Action item: Across the entries that follow, count the lines with the string "camera" and reply with that count alone.

Records excerpted from a collection:
====

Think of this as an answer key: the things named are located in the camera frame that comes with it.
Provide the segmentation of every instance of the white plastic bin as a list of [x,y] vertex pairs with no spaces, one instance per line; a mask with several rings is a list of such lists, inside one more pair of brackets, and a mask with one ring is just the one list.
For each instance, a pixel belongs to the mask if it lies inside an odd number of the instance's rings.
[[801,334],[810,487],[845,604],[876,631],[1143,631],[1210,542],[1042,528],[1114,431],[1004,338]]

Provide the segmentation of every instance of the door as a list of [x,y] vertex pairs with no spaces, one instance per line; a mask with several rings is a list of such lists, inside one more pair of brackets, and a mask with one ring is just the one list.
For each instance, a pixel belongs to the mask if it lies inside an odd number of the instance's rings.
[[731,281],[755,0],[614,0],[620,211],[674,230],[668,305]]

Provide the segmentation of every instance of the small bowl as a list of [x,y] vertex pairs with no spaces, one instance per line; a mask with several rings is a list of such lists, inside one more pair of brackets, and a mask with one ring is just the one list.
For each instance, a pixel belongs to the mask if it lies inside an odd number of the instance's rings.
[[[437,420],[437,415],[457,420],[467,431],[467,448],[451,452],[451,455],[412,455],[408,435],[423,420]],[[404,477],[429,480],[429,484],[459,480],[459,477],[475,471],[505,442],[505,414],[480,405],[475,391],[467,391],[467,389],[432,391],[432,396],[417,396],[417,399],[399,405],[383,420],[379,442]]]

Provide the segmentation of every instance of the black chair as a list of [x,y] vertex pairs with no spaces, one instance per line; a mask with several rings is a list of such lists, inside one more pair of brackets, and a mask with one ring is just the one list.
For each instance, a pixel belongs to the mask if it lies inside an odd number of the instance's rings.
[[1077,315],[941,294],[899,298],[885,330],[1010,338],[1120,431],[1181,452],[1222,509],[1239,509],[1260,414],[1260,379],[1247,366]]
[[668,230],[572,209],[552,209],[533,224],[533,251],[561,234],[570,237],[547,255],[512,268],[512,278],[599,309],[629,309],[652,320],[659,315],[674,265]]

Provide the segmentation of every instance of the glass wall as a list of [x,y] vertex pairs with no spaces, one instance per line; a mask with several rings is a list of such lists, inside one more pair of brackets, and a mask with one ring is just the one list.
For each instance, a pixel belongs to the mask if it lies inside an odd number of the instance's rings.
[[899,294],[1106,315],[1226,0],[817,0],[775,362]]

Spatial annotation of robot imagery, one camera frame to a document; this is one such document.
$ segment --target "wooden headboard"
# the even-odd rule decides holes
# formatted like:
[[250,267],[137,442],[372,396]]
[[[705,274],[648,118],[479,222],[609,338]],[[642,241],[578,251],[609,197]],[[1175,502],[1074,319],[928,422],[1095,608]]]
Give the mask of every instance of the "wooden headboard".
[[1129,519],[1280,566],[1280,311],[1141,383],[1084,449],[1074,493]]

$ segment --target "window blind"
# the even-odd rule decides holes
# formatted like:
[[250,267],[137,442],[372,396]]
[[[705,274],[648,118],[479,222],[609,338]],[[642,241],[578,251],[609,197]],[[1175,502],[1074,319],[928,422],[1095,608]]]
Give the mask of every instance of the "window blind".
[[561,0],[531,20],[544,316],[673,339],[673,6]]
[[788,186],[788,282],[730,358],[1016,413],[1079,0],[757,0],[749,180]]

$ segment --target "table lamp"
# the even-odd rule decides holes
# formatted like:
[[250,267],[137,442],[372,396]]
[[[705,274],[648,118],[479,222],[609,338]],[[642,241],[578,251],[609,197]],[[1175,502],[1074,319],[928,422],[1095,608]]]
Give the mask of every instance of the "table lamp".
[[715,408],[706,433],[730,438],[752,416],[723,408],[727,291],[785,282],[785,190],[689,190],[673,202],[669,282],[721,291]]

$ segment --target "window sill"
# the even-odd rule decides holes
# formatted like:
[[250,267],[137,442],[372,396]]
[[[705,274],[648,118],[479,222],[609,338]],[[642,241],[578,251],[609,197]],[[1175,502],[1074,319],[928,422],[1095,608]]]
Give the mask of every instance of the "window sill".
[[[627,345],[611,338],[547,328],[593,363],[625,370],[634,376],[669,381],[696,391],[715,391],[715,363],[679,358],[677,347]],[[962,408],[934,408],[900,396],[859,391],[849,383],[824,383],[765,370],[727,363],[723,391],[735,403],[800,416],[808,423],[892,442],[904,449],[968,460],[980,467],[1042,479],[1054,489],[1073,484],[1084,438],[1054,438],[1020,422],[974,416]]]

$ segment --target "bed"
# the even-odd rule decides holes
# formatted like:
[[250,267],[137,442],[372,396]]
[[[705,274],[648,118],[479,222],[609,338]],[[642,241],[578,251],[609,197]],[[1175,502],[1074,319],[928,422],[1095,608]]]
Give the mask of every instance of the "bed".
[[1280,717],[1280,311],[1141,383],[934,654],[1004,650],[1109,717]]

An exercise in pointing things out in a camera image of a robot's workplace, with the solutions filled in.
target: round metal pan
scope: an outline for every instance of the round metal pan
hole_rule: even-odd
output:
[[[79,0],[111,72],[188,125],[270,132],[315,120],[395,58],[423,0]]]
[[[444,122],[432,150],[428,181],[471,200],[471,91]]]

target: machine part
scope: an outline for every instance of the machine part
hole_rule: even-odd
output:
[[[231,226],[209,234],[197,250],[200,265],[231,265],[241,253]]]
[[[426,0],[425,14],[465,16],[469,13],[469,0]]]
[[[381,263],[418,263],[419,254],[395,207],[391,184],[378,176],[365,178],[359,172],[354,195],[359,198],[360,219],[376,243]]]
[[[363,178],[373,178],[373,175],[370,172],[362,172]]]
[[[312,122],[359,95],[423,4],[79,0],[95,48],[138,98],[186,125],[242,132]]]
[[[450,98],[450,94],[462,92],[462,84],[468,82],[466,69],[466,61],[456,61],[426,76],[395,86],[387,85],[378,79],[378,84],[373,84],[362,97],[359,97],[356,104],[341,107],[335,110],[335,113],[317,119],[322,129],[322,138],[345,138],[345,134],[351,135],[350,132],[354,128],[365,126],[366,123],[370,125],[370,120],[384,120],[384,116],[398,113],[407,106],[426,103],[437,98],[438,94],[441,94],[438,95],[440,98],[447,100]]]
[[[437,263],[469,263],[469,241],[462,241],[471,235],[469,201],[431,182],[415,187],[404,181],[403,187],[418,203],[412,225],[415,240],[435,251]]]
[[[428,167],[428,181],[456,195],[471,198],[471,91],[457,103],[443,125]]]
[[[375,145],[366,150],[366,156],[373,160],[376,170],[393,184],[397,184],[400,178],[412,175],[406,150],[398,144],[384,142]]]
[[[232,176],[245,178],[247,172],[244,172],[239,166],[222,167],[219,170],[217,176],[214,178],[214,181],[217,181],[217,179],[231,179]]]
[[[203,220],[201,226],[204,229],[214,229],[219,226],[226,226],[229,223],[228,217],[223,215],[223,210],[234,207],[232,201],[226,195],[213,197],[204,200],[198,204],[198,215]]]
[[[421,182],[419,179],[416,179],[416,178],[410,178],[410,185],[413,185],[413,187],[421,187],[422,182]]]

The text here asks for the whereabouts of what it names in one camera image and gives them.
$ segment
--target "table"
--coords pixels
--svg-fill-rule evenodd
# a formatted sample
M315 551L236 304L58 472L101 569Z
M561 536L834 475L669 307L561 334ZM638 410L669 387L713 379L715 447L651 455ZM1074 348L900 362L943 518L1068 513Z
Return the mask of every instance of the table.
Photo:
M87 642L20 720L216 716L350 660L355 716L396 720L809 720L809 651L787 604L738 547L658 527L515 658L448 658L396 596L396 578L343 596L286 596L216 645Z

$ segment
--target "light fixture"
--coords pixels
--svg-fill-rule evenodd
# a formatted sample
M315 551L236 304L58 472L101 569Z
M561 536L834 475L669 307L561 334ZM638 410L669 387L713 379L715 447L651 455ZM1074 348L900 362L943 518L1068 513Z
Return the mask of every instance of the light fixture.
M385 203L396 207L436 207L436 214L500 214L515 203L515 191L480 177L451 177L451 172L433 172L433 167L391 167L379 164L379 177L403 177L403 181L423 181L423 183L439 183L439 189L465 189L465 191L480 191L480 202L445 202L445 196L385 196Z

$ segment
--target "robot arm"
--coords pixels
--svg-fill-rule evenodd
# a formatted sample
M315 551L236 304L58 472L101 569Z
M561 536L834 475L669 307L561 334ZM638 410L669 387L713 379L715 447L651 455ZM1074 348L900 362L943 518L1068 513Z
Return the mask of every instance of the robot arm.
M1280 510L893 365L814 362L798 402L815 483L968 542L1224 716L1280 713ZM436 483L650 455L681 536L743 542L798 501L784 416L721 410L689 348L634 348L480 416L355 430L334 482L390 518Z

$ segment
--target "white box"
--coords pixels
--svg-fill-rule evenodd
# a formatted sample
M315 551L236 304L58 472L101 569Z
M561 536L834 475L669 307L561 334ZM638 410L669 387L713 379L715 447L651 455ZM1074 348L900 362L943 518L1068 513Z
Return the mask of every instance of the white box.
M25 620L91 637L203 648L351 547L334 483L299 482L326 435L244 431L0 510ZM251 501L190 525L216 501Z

====

Output of the task: 4